Re: Deafs 911 calls must be heard, Letters, Oct. 28.
As the regional 911 answer point, we share Mr. Stewarts desire to see new and better ways for the deaf community to access 911 services, including contact through mobile devices.
In fact, E-Comm has successfully advocated to the CRTC the federal body that has authority over how 911 service is accessed by the public to be one of four national trial sites.
Work is already underway with Telus to implement a test program to demonstrate and evaluate access to 911 for the deaf, hard-of-hearing and speech impaired through text messaging.
At this time, no 911 centre in Canada is able to receive and/or respond to text messages as the supporting telecommunications networks are not equipped for this.
However, the trial we are collaborating on will help identify the technology requirements and operational processes needed to support receiving texts from deaf or speech-impaired callers.
While it may appear the natural immediate next step would be accepting texts from the public at large, its not as straightforward as it seems.

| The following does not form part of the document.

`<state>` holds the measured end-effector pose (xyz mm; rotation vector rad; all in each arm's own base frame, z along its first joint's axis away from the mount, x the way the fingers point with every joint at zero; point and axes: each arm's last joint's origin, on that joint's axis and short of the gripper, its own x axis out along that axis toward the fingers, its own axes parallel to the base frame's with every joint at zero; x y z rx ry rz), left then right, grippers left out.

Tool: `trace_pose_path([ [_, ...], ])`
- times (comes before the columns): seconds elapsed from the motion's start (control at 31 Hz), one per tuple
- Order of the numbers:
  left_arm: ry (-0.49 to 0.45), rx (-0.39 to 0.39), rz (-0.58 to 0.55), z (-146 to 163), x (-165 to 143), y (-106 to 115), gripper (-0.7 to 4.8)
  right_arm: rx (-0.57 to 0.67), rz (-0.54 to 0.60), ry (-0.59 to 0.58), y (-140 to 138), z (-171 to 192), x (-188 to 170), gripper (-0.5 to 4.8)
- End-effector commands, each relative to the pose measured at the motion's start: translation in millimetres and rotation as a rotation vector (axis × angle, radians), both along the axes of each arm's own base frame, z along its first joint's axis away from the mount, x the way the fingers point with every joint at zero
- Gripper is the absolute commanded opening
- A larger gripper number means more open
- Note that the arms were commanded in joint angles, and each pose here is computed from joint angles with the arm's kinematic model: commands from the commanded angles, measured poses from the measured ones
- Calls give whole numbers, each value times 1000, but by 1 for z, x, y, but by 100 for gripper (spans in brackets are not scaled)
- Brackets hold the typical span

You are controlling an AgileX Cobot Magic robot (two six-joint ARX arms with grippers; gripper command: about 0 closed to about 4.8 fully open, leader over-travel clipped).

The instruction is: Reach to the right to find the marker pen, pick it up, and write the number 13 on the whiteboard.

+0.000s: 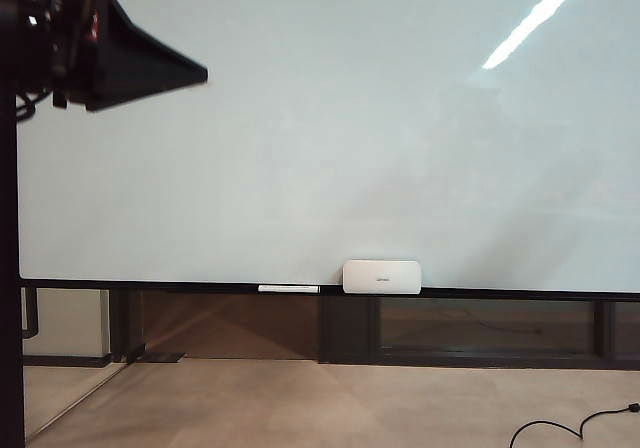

911 providers across North America are working to find ways to make this possible on a broader scale, but to be used only in those rare circumstances when a voice call is absolutely not possible.
Voice calls remain the preferred way to receive 911 calls because of the personal contact it allows with callers.
911 call-takers are trained to pick up on voice clues, listen and take note of background noise, and to gather information very quickly, all of which can be critical to response. This is best achieved through voice calls.
However, recognizing how much consumer technology has changed, there is a real opportunity to find ways to make text-to-911 possible for the deaf community, and that is something we are actively pursuing.